Wenn die ersten bleibenden Backenzähne durchdringen, sollte eine gesonderte Prophylaxemaßnahme erfolgen. Die Backenzähne sind auf Grund ihrer anatomischen Gegebenheiten sehr kariesanfällig. In den meisten Fällen haben sie tiefe Grübchen und Furchen, in denen sich bevorzugt Kariesbakterien ansiedeln. Um Karies in diesem Bereich zu vermeiden, muss eine Fissurenversiegelung erfolgen. Hierbei werden die Grübchen mit Kunststoff verschlossen. Voraussetzung ist, dass der Zahn noch nicht von Kariesbakterien angegriffen wurde. Ein absolut sicheres Ergebnis des Kariestests bietet die Anwendung des DIAGNOdent pen der Firma KaVo Dental. Das Gerät erkennt, ob bereits Kariesbakterien den Zahn geschädigt haben. Diese Methode ist für den Patienten absolut schmerzfrei und ungefährlich.
 
Wird eine Schädigung ausgeschlossen, beginnt die Fissurenversiegelung mit der Reinigung des Zahnes und der anschließenden Trockenlegung. Damit sich unter der Versiegelung keine Karies bilden kann, ist dennoch eine Ozonbehandlung, bei der sicher alle Bakterien vernichtet werden, empfehlenswert.  

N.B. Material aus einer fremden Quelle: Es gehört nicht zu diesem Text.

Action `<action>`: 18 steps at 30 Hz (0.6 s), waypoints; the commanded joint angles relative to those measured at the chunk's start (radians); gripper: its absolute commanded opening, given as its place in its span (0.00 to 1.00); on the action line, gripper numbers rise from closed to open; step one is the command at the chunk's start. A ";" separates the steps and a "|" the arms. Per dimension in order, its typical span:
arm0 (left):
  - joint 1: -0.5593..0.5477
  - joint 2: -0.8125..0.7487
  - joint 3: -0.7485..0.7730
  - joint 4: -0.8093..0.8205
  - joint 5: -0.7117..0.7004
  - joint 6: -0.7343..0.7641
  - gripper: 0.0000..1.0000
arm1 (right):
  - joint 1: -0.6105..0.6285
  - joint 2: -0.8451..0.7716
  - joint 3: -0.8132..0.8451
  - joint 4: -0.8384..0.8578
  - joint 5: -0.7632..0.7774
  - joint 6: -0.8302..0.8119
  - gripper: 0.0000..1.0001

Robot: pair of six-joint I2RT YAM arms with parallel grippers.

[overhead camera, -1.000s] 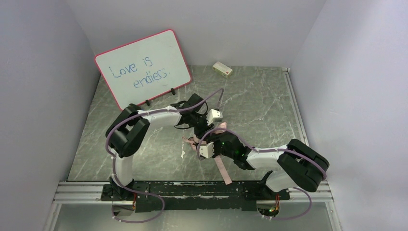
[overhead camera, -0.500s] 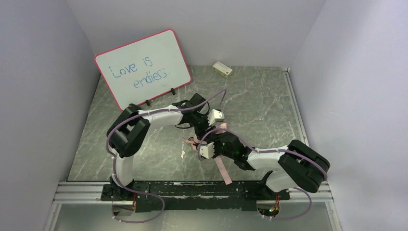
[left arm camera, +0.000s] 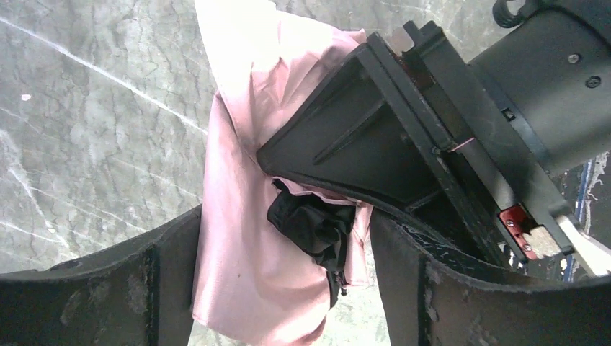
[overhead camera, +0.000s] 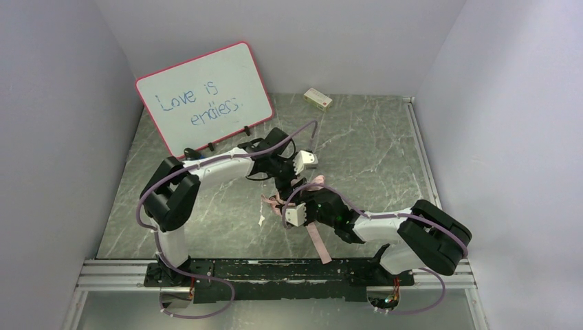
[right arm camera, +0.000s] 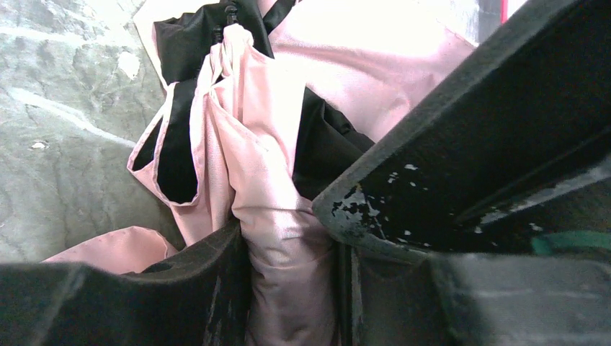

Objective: Put away the umbrella

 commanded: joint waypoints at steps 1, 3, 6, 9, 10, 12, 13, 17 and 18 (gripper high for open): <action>-0.029 -0.045 0.019 0.011 0.196 -0.052 0.83 | 0.020 0.024 -0.019 -0.058 -0.041 0.016 0.04; -0.029 -0.044 0.015 0.005 0.225 -0.046 0.83 | 0.020 0.026 -0.018 -0.060 -0.041 0.014 0.04; -0.029 -0.033 -0.007 0.002 0.238 -0.043 0.84 | 0.021 0.029 -0.016 -0.060 -0.041 0.014 0.04; -0.029 -0.001 -0.014 -0.008 0.246 -0.038 0.85 | 0.022 0.032 -0.015 -0.058 -0.042 0.014 0.04; -0.030 0.014 -0.016 -0.008 0.245 -0.039 0.85 | 0.022 0.033 -0.016 -0.058 -0.043 0.014 0.04; -0.035 0.047 -0.012 -0.009 0.232 -0.039 0.86 | 0.023 0.035 -0.016 -0.058 -0.041 0.014 0.04; -0.040 0.065 -0.004 -0.014 0.218 -0.037 0.87 | 0.023 0.036 -0.015 -0.057 -0.041 0.014 0.04; -0.057 0.145 0.020 -0.024 0.159 -0.028 0.89 | 0.025 0.035 -0.017 -0.055 -0.041 0.015 0.04; -0.058 0.158 0.022 -0.017 0.154 -0.033 0.89 | 0.025 0.035 -0.018 -0.055 -0.041 0.014 0.04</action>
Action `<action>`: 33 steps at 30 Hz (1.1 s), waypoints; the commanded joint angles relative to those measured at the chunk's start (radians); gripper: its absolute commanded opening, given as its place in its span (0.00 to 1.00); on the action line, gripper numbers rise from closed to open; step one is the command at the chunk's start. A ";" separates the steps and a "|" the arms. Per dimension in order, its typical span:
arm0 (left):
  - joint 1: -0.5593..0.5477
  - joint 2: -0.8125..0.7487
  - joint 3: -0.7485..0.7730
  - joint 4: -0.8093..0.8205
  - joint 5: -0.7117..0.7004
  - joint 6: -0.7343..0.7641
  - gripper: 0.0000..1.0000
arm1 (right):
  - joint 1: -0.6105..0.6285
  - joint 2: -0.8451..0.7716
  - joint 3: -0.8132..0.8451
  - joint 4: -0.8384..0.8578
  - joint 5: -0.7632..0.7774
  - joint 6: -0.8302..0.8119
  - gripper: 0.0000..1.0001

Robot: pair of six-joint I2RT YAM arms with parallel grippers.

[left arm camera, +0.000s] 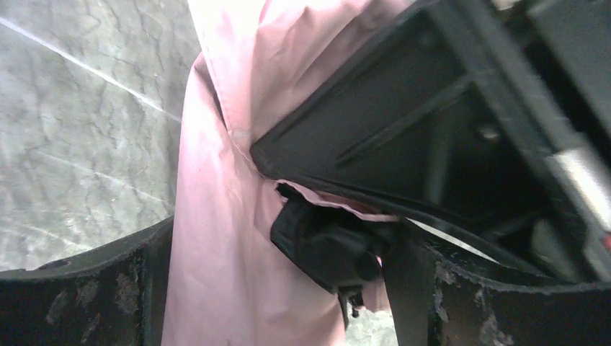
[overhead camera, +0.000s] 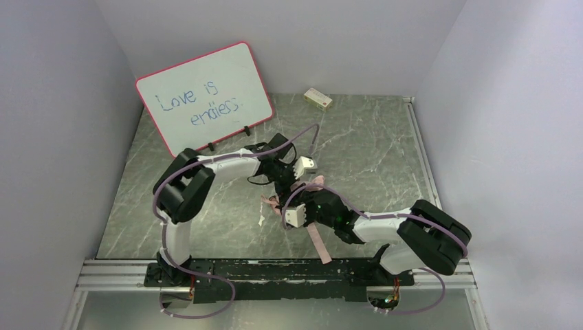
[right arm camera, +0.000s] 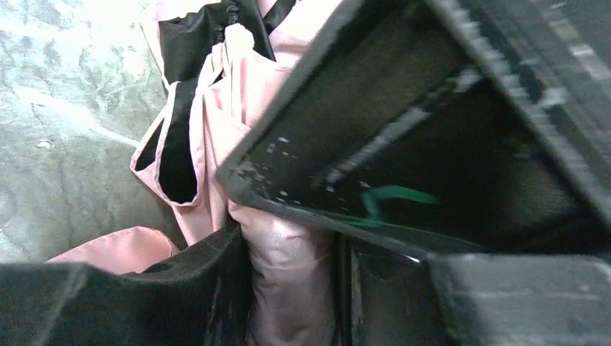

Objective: Put away the umbrella

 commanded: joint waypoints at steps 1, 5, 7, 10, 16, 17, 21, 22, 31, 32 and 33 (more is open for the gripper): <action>-0.071 0.085 0.025 0.002 0.084 -0.032 0.89 | 0.019 0.035 -0.015 -0.058 -0.050 0.020 0.04; -0.076 0.122 0.024 -0.007 0.093 -0.020 0.87 | 0.019 0.039 -0.013 -0.057 -0.052 0.018 0.04; -0.083 0.126 0.014 -0.006 0.086 -0.012 0.83 | 0.019 0.043 -0.011 -0.054 -0.053 0.018 0.04; -0.093 0.134 0.007 -0.010 0.060 -0.003 0.67 | 0.020 0.042 -0.008 -0.047 -0.055 0.024 0.04; -0.105 0.139 -0.001 -0.031 -0.015 0.000 0.43 | 0.022 0.026 -0.002 -0.046 -0.053 0.026 0.04; -0.107 0.139 -0.007 -0.030 -0.027 0.000 0.39 | 0.022 0.022 -0.001 -0.046 -0.055 0.026 0.04; -0.112 0.143 -0.012 -0.042 -0.081 -0.001 0.12 | 0.025 -0.003 -0.003 -0.052 -0.071 0.022 0.09; -0.113 0.144 -0.015 -0.040 -0.112 -0.006 0.06 | 0.026 -0.015 -0.002 -0.062 -0.080 0.022 0.12; -0.111 0.170 -0.015 -0.035 -0.213 -0.020 0.05 | 0.030 -0.196 0.006 -0.174 -0.084 0.042 0.46; -0.111 0.172 -0.015 -0.037 -0.222 -0.019 0.05 | 0.029 -0.219 0.010 -0.200 -0.090 0.046 0.49; -0.111 0.173 -0.016 -0.037 -0.231 -0.018 0.05 | 0.030 -0.242 0.013 -0.225 -0.093 0.049 0.50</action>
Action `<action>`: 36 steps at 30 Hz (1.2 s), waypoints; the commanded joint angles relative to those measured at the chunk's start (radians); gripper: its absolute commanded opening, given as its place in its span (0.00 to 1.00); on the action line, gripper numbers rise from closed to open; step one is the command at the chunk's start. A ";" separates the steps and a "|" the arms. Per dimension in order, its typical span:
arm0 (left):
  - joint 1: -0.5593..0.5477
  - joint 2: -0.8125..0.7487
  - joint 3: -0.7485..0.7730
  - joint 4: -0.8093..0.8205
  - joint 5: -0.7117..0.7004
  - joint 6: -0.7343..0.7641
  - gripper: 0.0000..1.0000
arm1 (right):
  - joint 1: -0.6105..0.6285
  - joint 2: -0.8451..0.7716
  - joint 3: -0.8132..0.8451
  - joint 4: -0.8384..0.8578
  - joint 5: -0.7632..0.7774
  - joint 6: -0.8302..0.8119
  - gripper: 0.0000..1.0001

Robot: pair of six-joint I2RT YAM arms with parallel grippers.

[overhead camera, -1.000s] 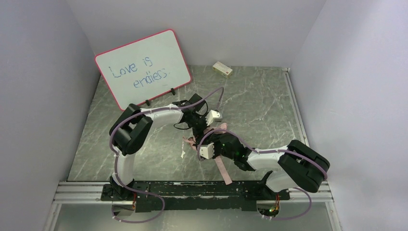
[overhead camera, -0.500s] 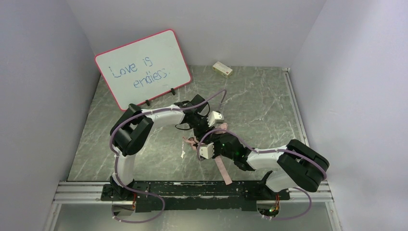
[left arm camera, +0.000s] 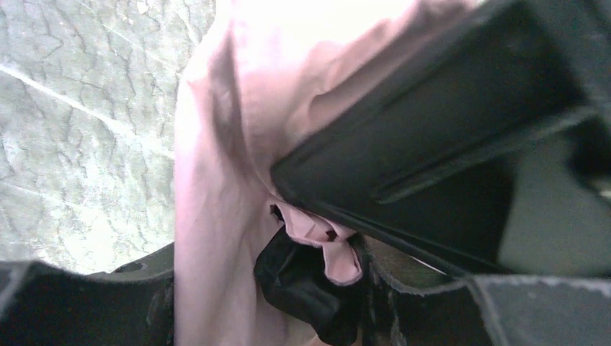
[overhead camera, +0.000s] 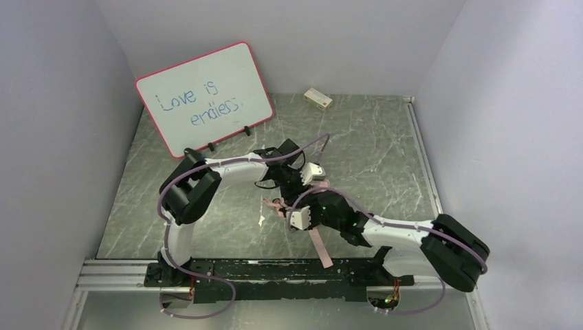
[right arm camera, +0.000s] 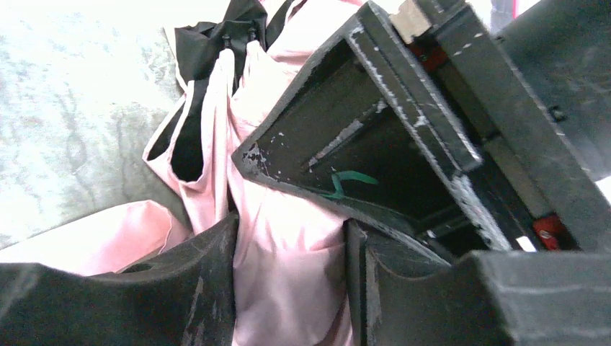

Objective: Put away the umbrella

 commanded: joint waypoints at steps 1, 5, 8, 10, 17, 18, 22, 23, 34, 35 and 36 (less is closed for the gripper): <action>-0.042 0.116 -0.049 -0.036 -0.136 0.004 0.05 | 0.025 -0.112 0.020 -0.071 -0.087 0.031 0.50; -0.038 0.115 -0.050 -0.034 -0.163 0.008 0.05 | 0.027 -0.200 0.020 -0.172 -0.098 0.052 0.55; -0.033 0.110 -0.053 -0.038 -0.200 0.018 0.05 | 0.029 -0.272 0.037 -0.260 -0.117 0.077 0.55; -0.028 0.100 -0.060 -0.039 -0.229 0.026 0.05 | 0.029 -0.341 0.048 -0.306 -0.149 0.116 0.55; -0.019 0.062 -0.085 -0.027 -0.351 0.052 0.05 | 0.030 -0.570 0.092 -0.316 -0.100 0.408 0.53; -0.018 0.058 -0.090 -0.024 -0.370 0.053 0.05 | 0.030 -0.591 0.106 -0.312 -0.070 0.471 0.53; -0.019 0.029 -0.116 -0.004 -0.424 0.057 0.05 | 0.030 -0.652 0.201 -0.384 0.031 0.783 0.53; -0.018 0.020 -0.126 0.004 -0.438 0.059 0.05 | 0.029 -0.663 0.228 -0.411 0.058 0.862 0.53; 0.013 -0.026 -0.164 0.040 -0.531 0.033 0.05 | 0.029 -0.737 0.353 -0.747 0.333 1.473 0.54; 0.014 -0.027 -0.167 0.042 -0.539 0.033 0.05 | 0.029 -0.742 0.356 -0.778 0.361 1.512 0.54; 0.014 -0.030 -0.171 0.045 -0.547 0.033 0.05 | 0.030 -0.750 0.356 -0.799 0.369 1.541 0.54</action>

Welche Zähne können versiegelt werden und wer trägt die Kosten?
 
Grundsätzlich können alle Zähne mit tiefen Grübchen versiegelt werden. Eine Versiegelung ist bei nicht gefährdeten Zähnen nicht zwingend nötig.
 
Die gesetzlichen Krankenkassen übernehmen deshalb nur die Kosten einer Versiegelung der acht großen Backenzähnen bei Kinder und Jugendlichen zwischen dem 6. und 18. Lebensjahr. Alle anderen Versiegelungen sind privat zu zahlen und kosten zwischen 15 und 25 Euro pro Zahn.